I think there's a real space for some forward thinking. I think COVID-19 only underscores the need. The impact (of COVID-19) on poverty, on chronic hunger, on crisis levels of hunger are so large that our system completely ill-equipped to deal with it, and it's forcing some new thinking. So, I'm hopeful that there'll be space for making leaps forward in that space and getting beyond some of the incrementalism that we've approached food security and agro-food systems in the past.

Timestamp, 1:00:35

Q: How does your programming approach gender issues and resilience?

I mean, one of the more important things about resilience--there was a slide on this about gender and resilience--is the clear recognition that empowering women is a fundamental source of resilience in many of the places we're working, and so we've gotten some interesting tools we're using. We have a women's empowerment and agriculture index we use to measure changes of empowerment.

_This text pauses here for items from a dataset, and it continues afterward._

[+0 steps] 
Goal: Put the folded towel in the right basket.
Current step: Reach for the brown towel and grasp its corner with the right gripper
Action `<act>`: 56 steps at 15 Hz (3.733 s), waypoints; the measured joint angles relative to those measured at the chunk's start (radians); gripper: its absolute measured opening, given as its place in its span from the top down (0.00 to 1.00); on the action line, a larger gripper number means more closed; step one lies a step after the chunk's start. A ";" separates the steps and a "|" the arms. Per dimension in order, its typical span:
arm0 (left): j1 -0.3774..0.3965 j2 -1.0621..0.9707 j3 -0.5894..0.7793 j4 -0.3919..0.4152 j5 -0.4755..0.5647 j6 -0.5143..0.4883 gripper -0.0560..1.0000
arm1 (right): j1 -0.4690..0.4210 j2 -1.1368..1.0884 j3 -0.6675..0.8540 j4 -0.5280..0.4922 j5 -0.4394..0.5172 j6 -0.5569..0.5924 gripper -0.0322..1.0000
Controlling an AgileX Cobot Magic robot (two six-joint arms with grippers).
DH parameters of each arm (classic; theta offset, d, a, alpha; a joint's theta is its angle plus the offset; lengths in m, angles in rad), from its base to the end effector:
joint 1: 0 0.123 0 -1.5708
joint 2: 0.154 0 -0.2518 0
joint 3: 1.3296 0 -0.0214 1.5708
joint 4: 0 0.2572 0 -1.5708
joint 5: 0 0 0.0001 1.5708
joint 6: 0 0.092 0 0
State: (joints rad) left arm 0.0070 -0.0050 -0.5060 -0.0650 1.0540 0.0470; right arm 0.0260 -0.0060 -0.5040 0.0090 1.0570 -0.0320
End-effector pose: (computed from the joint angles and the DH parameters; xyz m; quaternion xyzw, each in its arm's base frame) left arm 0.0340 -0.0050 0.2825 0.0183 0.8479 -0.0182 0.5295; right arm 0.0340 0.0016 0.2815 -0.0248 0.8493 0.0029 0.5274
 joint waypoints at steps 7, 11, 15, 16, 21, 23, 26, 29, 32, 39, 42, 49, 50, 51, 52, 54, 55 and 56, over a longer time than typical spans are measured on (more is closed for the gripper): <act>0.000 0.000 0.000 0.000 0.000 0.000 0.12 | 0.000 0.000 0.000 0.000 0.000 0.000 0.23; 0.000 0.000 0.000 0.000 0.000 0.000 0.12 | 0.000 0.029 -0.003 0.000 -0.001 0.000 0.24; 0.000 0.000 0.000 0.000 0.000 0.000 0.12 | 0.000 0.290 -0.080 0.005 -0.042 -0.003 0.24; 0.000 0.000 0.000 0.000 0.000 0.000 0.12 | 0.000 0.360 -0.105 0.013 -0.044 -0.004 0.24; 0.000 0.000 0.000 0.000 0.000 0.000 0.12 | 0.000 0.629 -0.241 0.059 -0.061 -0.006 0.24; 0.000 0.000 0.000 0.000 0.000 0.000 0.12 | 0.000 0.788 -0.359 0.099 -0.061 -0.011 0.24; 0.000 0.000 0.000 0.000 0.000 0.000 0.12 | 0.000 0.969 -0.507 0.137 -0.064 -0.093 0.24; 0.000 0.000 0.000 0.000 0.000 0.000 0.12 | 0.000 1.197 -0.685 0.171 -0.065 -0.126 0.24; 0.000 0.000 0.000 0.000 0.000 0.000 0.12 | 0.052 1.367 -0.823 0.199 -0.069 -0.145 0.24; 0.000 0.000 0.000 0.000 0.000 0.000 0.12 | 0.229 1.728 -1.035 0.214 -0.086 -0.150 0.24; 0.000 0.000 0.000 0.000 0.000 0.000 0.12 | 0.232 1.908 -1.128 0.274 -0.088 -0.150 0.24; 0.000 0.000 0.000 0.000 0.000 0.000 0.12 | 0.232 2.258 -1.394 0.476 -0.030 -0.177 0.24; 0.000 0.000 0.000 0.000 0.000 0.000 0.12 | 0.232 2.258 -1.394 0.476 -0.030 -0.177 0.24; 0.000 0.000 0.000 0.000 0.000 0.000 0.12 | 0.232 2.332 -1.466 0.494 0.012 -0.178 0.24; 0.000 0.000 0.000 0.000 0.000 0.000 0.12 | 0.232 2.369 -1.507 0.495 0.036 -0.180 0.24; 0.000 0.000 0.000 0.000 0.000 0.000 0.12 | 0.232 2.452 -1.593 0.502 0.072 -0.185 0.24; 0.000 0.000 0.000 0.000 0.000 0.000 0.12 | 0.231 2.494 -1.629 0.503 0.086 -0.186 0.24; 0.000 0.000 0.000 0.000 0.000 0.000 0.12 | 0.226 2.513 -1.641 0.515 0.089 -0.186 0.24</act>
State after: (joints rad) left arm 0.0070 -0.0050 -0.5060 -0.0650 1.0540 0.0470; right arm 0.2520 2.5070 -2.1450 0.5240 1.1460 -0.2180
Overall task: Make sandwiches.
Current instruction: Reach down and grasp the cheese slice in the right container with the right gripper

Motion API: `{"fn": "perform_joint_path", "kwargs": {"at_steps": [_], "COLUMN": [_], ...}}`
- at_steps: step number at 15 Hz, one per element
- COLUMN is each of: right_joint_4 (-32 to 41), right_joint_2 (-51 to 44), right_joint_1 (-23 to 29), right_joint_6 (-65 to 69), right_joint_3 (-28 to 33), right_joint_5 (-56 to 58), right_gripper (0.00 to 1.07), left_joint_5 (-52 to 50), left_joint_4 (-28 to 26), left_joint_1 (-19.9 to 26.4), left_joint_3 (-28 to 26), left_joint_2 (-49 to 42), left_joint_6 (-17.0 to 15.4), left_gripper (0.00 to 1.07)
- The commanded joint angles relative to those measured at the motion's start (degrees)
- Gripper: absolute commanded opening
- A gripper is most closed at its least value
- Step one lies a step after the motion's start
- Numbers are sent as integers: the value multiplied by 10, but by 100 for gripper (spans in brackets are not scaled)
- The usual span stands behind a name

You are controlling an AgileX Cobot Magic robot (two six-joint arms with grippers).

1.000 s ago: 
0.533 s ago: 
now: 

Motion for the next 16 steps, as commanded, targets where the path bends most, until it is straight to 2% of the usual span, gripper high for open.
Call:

So, we all get behind the notion that women's empowerment is a good thing. We all support it independent of its contribution to anything else. But what's really powerful is when we show that empowering women actually is fundamental to the resilience of households, communities, and countries. So that's been the big evidence message framing this year. But I think we have a lot to do in terms of when we actually think about how we're empowering women.

There's been some missteps in the past where, by targeting women with certain activities, we've actually increased the burden of labor on them in ways that that hasn't totally been productive. I think there's a lot of nuance work to do on how we empower women. But I think it's unquestionable at this point in the evidence, in people's minds in international development, that these things like women's empowerment, confidence, agency are fundamental to resilience. I only underscore that because, if I had said that 10 years ago, I might have got a few nods from the heads in the back of the room. But, there's been a real shift in recognition that this is not just about technical sector work. This is taking on the big issues that transcend sectors, whether it is social cohesion or women's empowerment.

So it's an exciting time for the social scientists to also get engaged in this work, and there's been a lot of work done in psychology, in sociology along these lines. Certainly anthropology as well. But bringing that fundamentally to the table in a sector that's largely been dominated by sectoral technical people, there's space for it now. There's more space for it now than there's ever been, and people in other sectors are listening. So I think that's a great question to be asked.